Force est de constater que la société slovène est schizophrène et malade. D’un côté, on assiste à un conflit dramatique à l’intérieur de la coalition au pouvoir, et de la politique slovène en général, dont les acteurs ne pensent qu’à s’accrocher à leurs positions pour ne pas être balayés et jetés dans la poubelle de l’Histoire par le mécontentement du peuple. De l'autre, se dresse la majorité citoyenne en insurrection contre le pouvoir.
Il est légitime de demander qui, dans les circonstances actuelles, représente la réalité : l’élite politique qui se comporte comme un éléphant dans un magasin de porcelaine et n’arrête pas de gangrener la société ? Ou les contestataires qui réclament aux hommes politiques d’agir conformément aux normes éthiques et morales ?
Nouvel élan de contestation
Après la dernière manifestation qui a rassemblé plusieurs milliers de citoyens slovènes à Ljubljana le 12 janvier dernier, il est clair que le mouvement de contestation va se poursuivre jusqu’à ce que l’élite politique entende les cris de mécontentement et abandonne le pouvoir ! C’est le message qui lui est envoyé de maintes façons par des pancartes, des masques, des cris : “Ca suffit !” Marre des mensonges, de la kleptocratie, des injures et de l’humiliation. Le slogan qui incarne le mieux l’esprit de la contestation est le suivant : “Mens, vole, gouverne – la démocratie à la slovène”.
Ceux qui s’attendaient à ce que les fêtes de Noël et du Nouvel An donnent un coup de frein à la contestation se sont trompés.
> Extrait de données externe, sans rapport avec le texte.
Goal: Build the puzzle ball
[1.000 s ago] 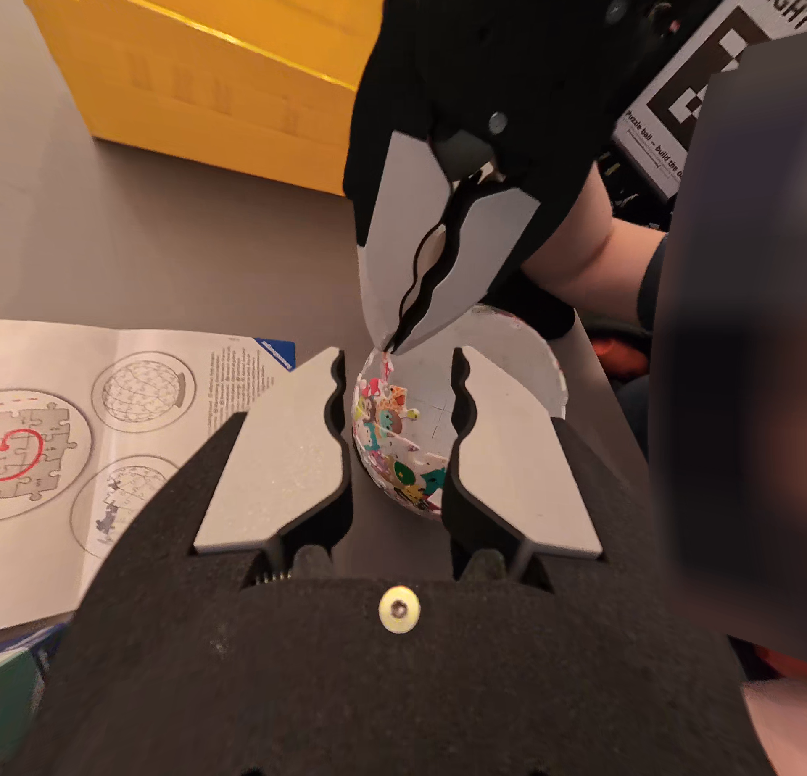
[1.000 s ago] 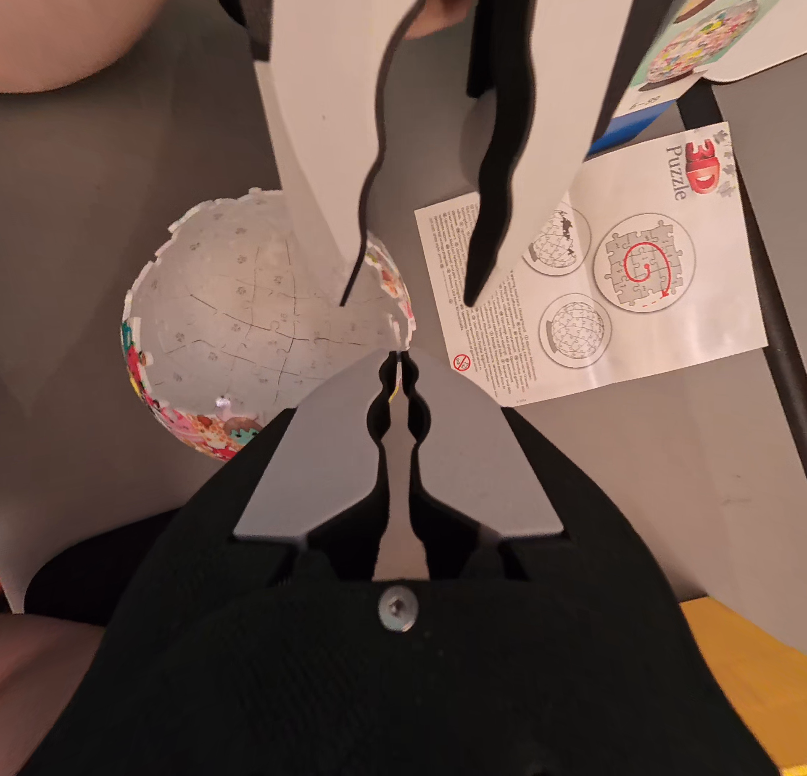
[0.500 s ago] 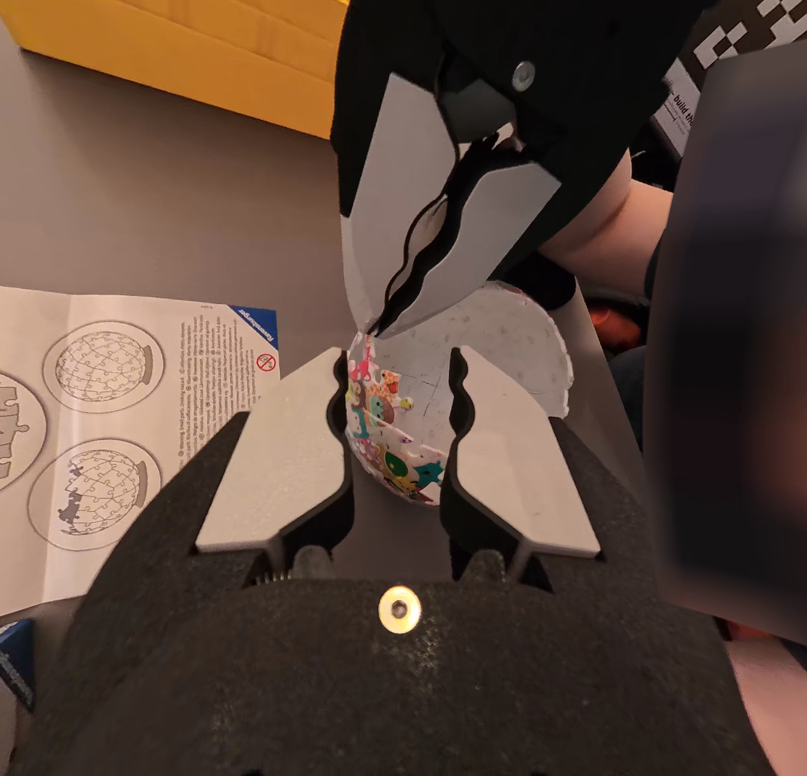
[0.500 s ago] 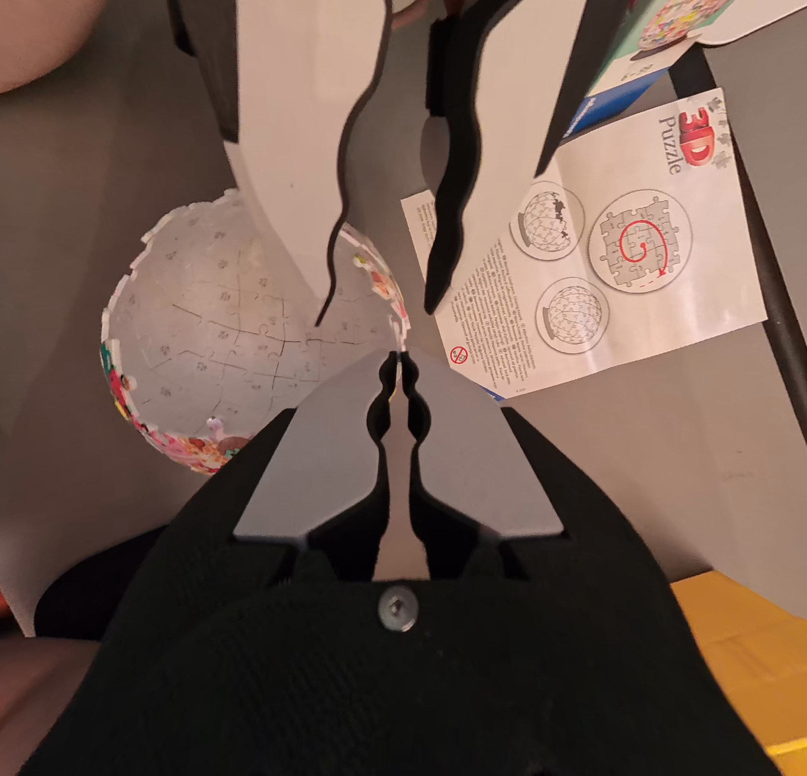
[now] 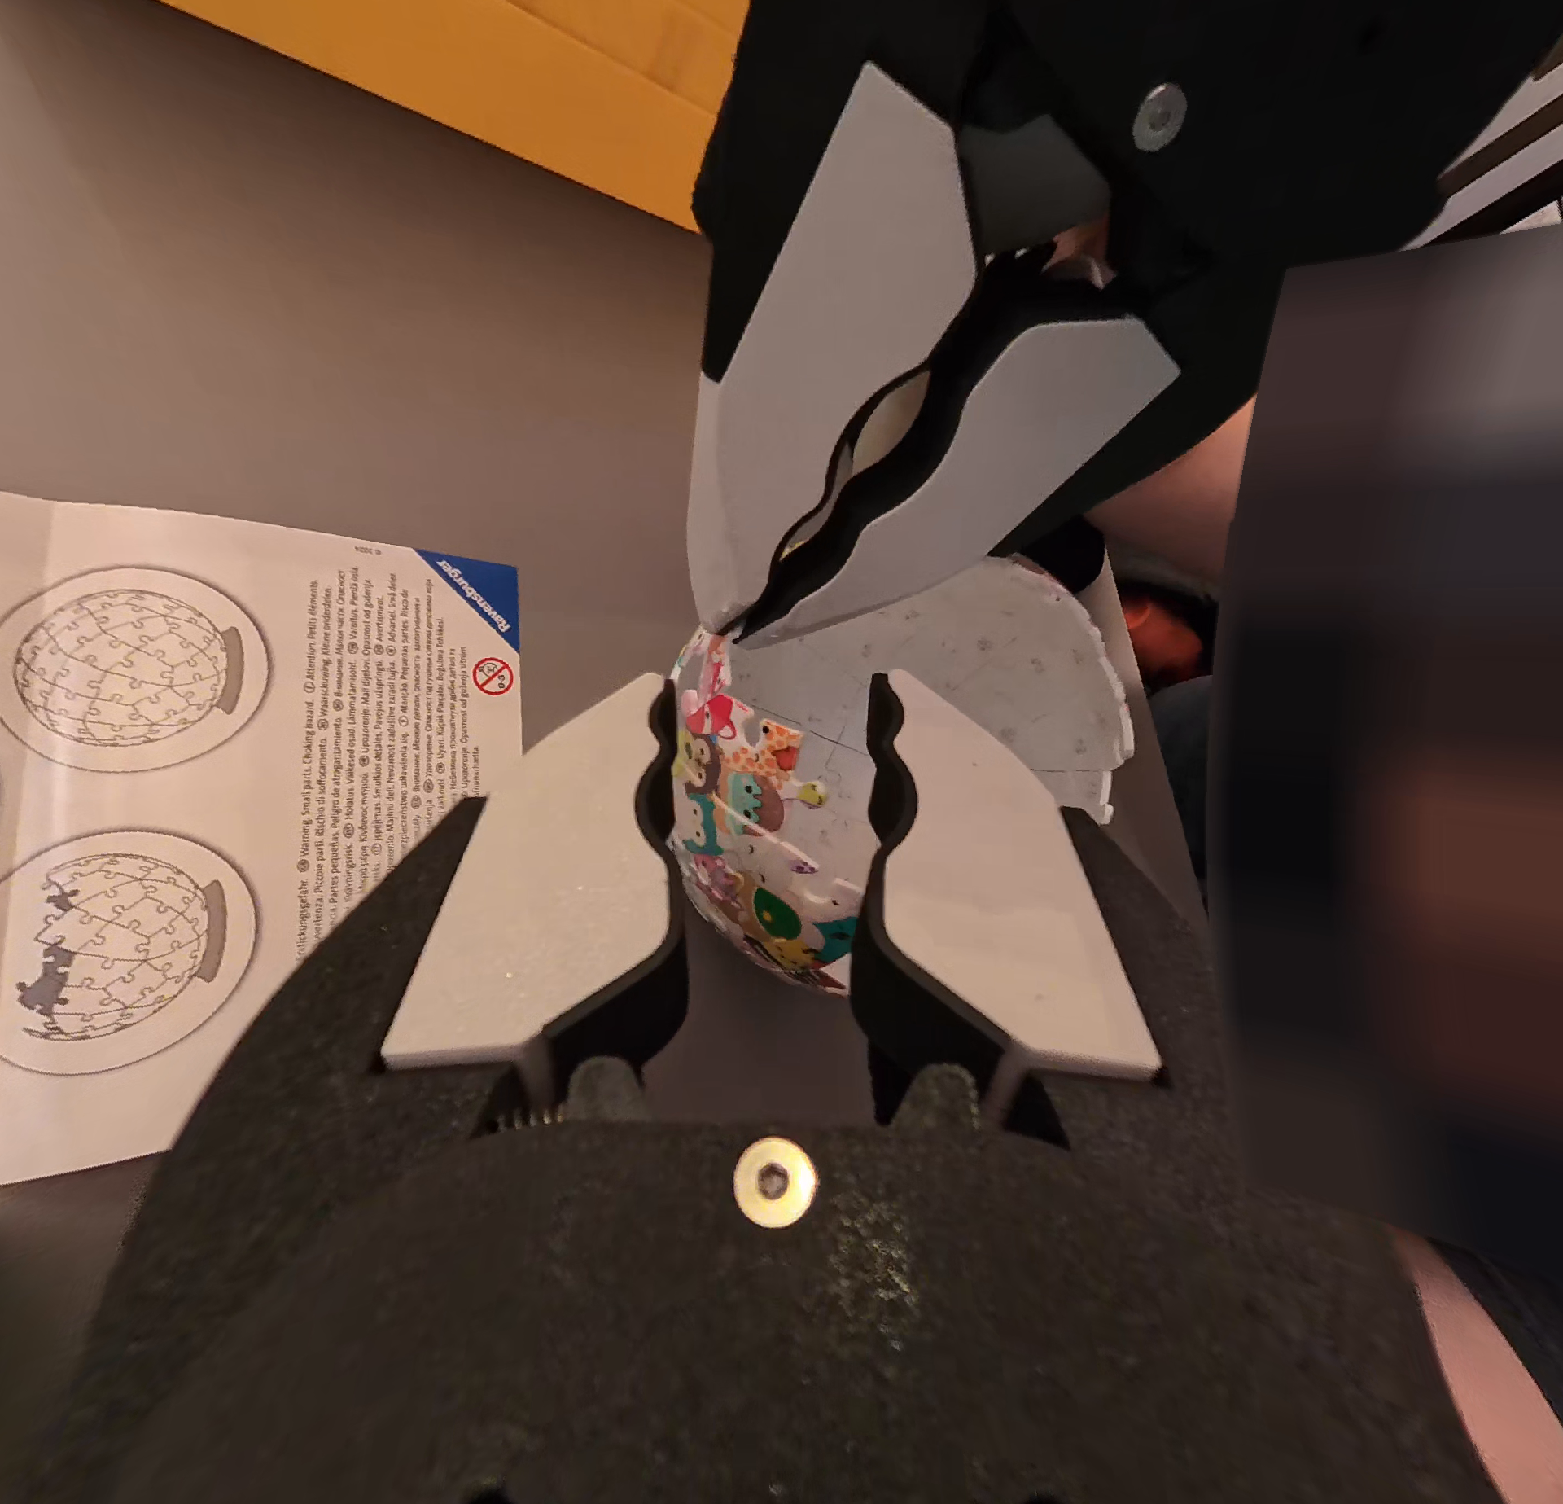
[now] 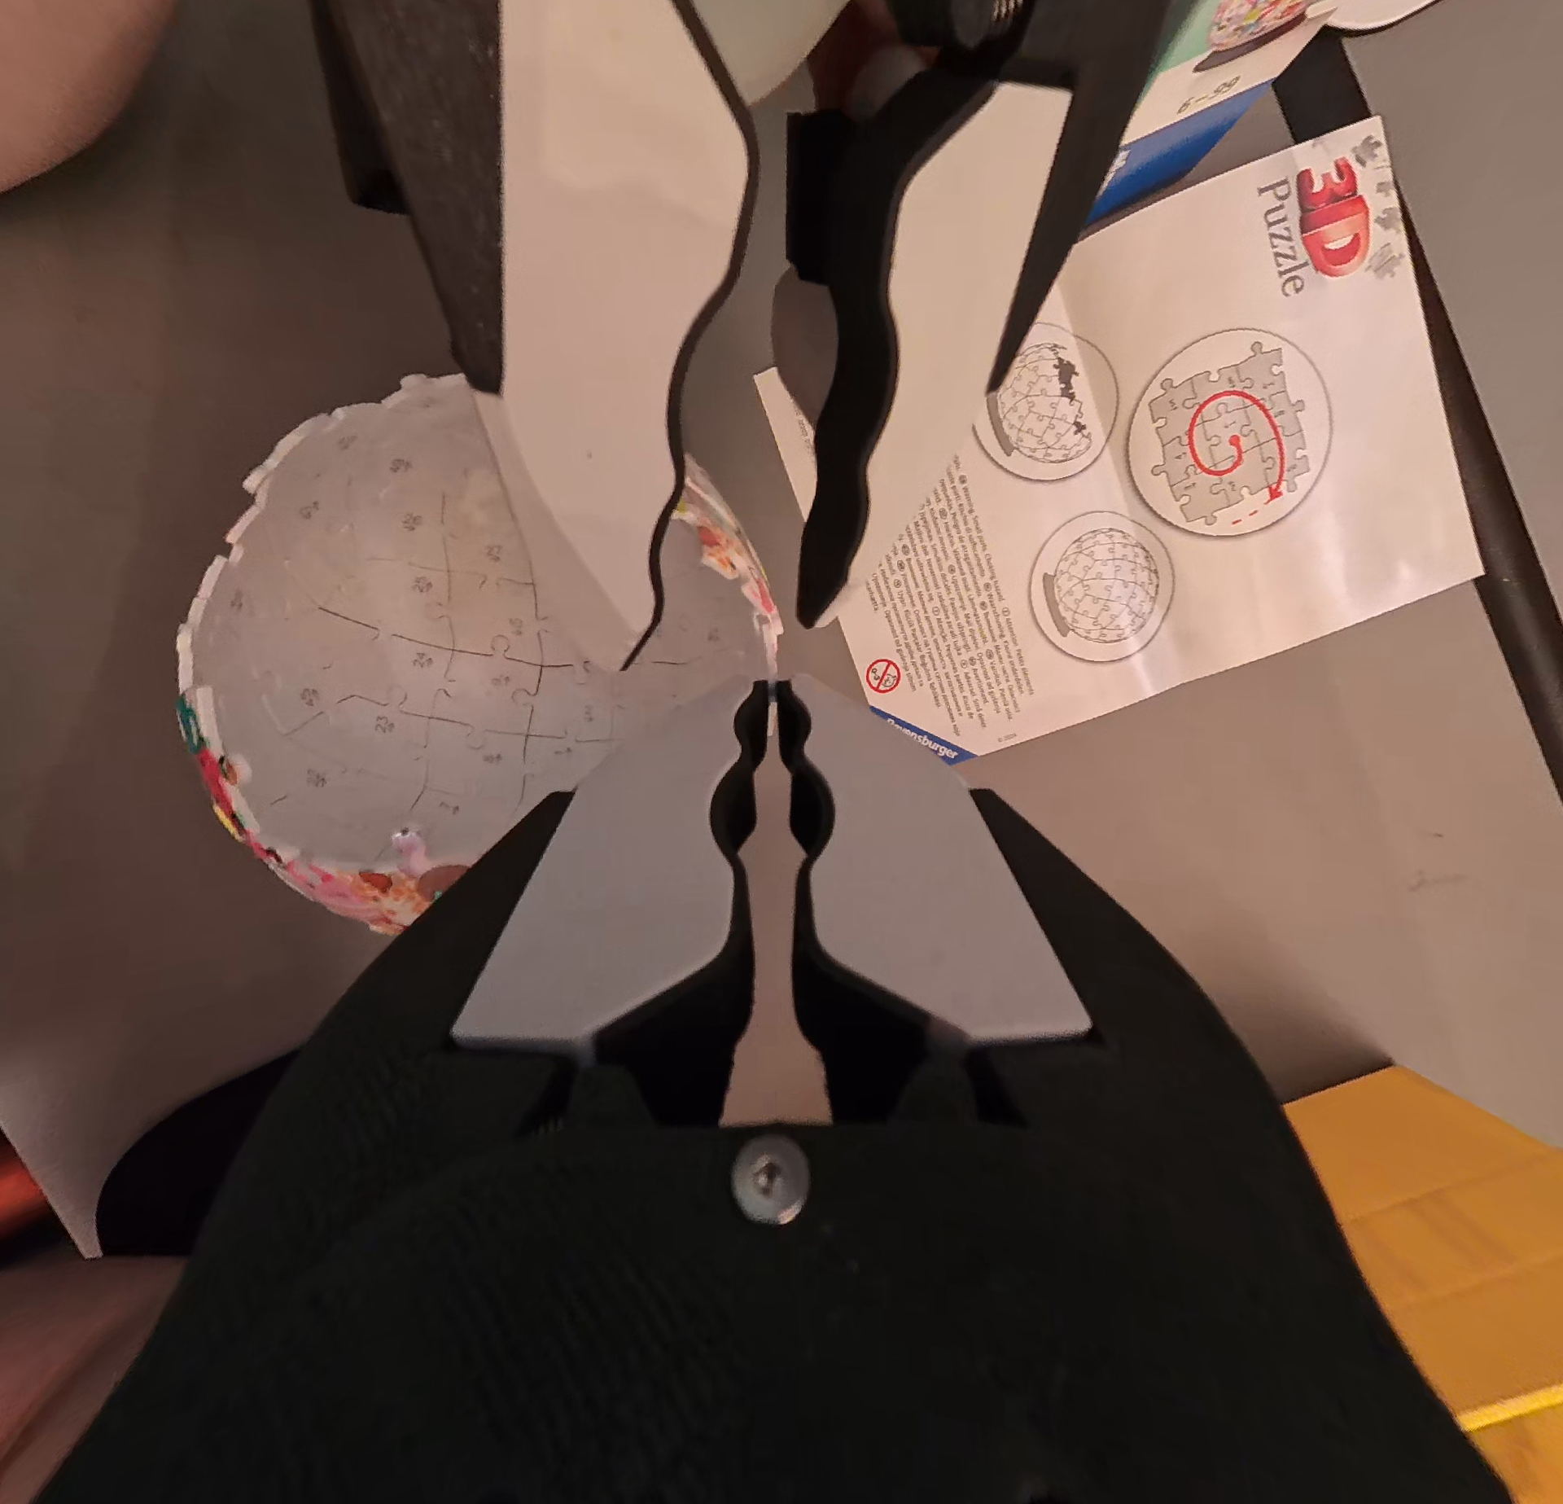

Le rapport de la Commission parlementaire de lutte contre la corruption a donné un nouvel élan à la vague de protestation en dévoilant les transactions non déclarées sur les comptes bancaires de Janez Janša, le Premier ministre et chef du parti au pouvoir, [le Parti démocrate slovène, SDS, libéral] et de Zoran Janković, le chef du principal parti d’opposition [Slovénie positive, PS, centre gauche].
A présent, la société slovène se trouve à la croisée des chemins : devenir une vraie démocratie, ou rester une kleptocratie. Les jours, les semaines et les mois à venir seront cruciaux. Il est temps que l’on entende la voix des citoyens. Et qu'on la prenne en compte.
Commentaire
Un départ de Janša ne serait pas la fin du monde
“Les députés préfèrent éviter de nouvelles élections”, rapporte Delo. Le quotidien explique que, même s’ils demandent la démission du Premier ministre Janez Janša, les partis de sa coalition gouvernementale craignent une aggravation de la crise politique et préfèrent un simple changement de têtes.
Mais ce n’est pas ce qu’entend accepter Janša, accuse la philosophe Alenka Zupančič dans Dnevnik. “L’Etat, c’est moi, voici le message de Janez Janša. Si vous voulez du bien à l’Etat, aimez moi. Tout le reste n’est qu’attaque contre notre souveraineté et mène à notre déchéance”, écrit-elle, estimant que :
La réaction de Janša sonne comme un disque rayé. [...] Personne n’a encore à ce point usurpé l’Etat et pris ses citoyens en otages en se servant d’eux pour faire du chantage à la vie politique et à sa propre coalition. Tout comme la fin du monde n’est pas arrivée le 21 décembre, elle ne surviendra pas avec le départ de Janša, bien au contraire ! Il se peut qu’on obtienne un gouvernement qui saura se servir du rapport du FMI publié en octobre dernier et dire : “D’accord, on s’est trompé, on a mal estimé l’impact des mesures d’austérité sur la croissance. Il aurait fallu agir autrement, ne pas être aussi pressé quant au redressement budgétaire.”